Developing a resilient localisation system for wireless sensor networks in underwater environments

Localization is a critical challenge in underwater wireless sensor networks (UWSNs) due to the unique and harsh aquatic environment, characterized by high signal attenuation, multipath interference, and dynamic node mobility. Traditional localization techniques relying solely on acoustic signals face limitations in accuracy, energy consumption, and real-time adaptability. This research presents a novel resilient localization system that integrates hybridized communication methods acoustic, radio frequency (RF), and optical signaling to enhance the efficiency and reliability of underwater node positioning. The developed system leverages the complementary strengths of each communication modality, dynamically selecting the most optimal method based on environmental conditions and network constraints.
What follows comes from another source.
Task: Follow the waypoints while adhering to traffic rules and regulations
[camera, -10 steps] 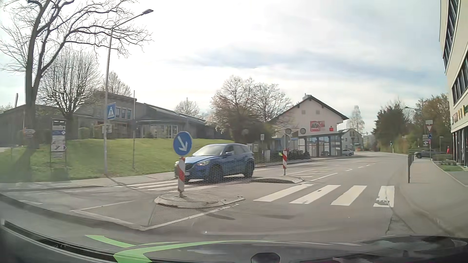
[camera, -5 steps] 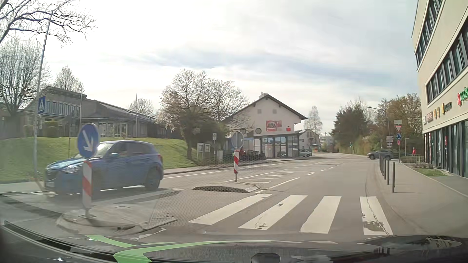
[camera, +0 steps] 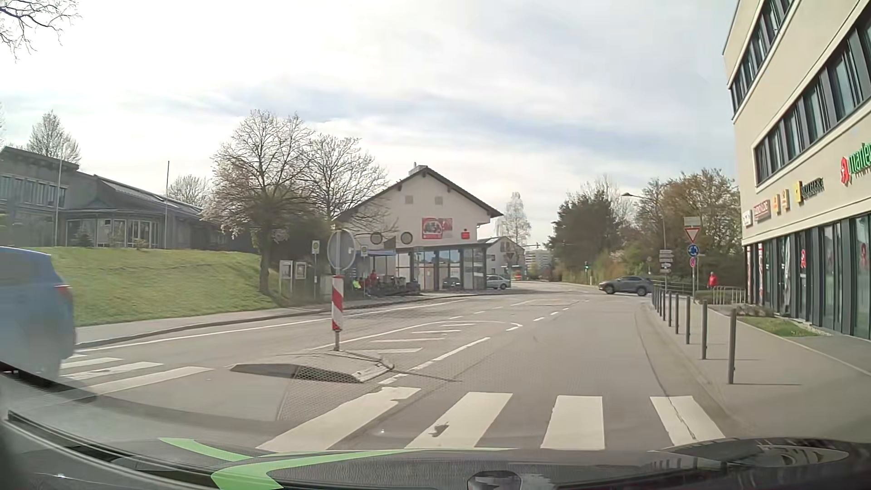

Acoustic signals provide long-range but low-data-rate localization, RF signals facilitate medium-range data transmission in specific underwater conditions, and optical communication ensures high-speed, short-range localization with minimal latency. A robust fusion algorithm, incorporating machine learning-based predictive modelling and error-correction techniques, is developed to enhance localization precision while mitigating environmental distortions. Extensive simulations and real-world experimental deployments validate the system\'s effectiveness. Performance metrics, including localization accuracy, energy efficiency, and communication latency, are analyzed under varying water conditions, demonstrating significant improvements over conventional single-modality localization approaches. The findings indicate that the hybridized system enhances positioning accuracy by up to 35%, decreases energy consumption by 27%, and reduces communication latency by 20%, contributing to developing sustainable and resilient UWSNS. The developed model lays the foundation for future advancements in autonomous underwater vehicle (AUV) navigation, deep-sea sensing applications, and next-generation UWSN deployments.